* **Problem details**: Only the pictures are to be left out; write out the rest of the data exactly.

* **Information shown**:
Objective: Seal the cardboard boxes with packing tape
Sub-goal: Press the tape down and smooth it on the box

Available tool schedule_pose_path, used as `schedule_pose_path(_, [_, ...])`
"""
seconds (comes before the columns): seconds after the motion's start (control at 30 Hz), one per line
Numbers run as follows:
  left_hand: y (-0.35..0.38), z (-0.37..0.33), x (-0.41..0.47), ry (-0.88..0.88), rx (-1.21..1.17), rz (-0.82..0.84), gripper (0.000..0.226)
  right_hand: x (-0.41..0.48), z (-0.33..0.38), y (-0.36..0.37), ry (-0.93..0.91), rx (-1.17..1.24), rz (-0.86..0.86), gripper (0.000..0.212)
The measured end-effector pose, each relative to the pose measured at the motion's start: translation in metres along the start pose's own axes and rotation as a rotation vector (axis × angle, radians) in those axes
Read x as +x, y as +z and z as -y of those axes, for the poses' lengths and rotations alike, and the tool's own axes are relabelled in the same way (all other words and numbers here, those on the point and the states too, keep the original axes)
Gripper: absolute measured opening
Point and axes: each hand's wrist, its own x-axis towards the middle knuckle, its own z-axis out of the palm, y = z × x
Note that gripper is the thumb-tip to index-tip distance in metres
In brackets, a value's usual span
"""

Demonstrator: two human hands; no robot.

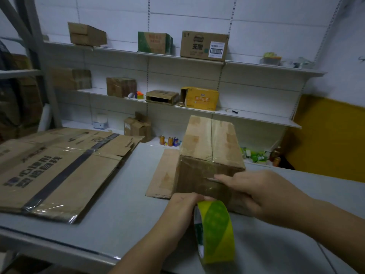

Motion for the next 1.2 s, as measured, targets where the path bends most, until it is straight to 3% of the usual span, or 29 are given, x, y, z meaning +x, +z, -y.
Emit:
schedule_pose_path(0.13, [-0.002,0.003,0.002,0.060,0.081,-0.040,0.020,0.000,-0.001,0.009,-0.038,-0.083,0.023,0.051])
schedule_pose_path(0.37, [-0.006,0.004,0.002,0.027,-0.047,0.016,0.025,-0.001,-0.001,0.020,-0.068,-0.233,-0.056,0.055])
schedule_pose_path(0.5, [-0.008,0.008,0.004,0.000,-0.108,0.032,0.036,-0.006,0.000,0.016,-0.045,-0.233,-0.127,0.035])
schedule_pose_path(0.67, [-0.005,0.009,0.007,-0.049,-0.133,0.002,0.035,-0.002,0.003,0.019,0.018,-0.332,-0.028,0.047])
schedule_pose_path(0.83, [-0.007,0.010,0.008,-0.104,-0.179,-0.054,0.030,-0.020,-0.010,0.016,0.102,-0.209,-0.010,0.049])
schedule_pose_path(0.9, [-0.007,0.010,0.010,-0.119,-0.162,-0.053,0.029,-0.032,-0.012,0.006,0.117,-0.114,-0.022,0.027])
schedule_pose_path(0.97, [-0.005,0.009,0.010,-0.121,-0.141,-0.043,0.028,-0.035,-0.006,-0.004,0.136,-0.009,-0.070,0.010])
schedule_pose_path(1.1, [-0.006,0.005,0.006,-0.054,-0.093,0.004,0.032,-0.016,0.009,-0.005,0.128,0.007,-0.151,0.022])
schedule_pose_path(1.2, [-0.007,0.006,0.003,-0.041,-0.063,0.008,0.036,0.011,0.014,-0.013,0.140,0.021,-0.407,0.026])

* **Problem solution**:
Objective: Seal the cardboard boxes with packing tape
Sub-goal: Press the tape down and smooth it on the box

Available tool schedule_pose_path, used as `schedule_pose_path(_, [_, ...])`
"""
seconds (comes before the columns): seconds after the motion's start (control at 30 Hz), one per line
Numbers run as follows:
  left_hand: y (-0.35..0.38), z (-0.37..0.33), x (-0.41..0.47), ry (-0.88..0.88), rx (-1.21..1.17), rz (-0.82..0.84), gripper (0.000..0.226)
  right_hand: x (-0.41..0.48), z (-0.33..0.38), y (-0.36..0.37), ry (-0.93..0.91), rx (-1.17..1.24), rz (-0.86..0.86), gripper (0.000..0.212)
The measured end-effector pose, each relative to the pose measured at the motion's start: translation in metres along the start pose's own axes and rotation as a rotation vector (axis × angle, radians) in those axes
Read x as +x, y as +z and z as -y of those axes, for the poses' lengths and rotations alike, and the tool's own axes are relabelled in the same way (all other words and numbers here, those on the point and the states too, keep the original axes)
Gripper: absolute measured opening
Point and axes: each hand's wrist, its own x-axis towards the middle knuckle, its own z-axis out of the palm, y = z × x
Note that gripper is the thumb-tip to index-tip distance in metres
In brackets, a value's usual span
"""

Demonstrator: two human hands; no robot.


Motion for the next 1.2 s, as measured, targets where the path bends most, until it is straight to 3% of the usual span, or 29 are given, x, y, z meaning +x, +z, -y.
Emit:
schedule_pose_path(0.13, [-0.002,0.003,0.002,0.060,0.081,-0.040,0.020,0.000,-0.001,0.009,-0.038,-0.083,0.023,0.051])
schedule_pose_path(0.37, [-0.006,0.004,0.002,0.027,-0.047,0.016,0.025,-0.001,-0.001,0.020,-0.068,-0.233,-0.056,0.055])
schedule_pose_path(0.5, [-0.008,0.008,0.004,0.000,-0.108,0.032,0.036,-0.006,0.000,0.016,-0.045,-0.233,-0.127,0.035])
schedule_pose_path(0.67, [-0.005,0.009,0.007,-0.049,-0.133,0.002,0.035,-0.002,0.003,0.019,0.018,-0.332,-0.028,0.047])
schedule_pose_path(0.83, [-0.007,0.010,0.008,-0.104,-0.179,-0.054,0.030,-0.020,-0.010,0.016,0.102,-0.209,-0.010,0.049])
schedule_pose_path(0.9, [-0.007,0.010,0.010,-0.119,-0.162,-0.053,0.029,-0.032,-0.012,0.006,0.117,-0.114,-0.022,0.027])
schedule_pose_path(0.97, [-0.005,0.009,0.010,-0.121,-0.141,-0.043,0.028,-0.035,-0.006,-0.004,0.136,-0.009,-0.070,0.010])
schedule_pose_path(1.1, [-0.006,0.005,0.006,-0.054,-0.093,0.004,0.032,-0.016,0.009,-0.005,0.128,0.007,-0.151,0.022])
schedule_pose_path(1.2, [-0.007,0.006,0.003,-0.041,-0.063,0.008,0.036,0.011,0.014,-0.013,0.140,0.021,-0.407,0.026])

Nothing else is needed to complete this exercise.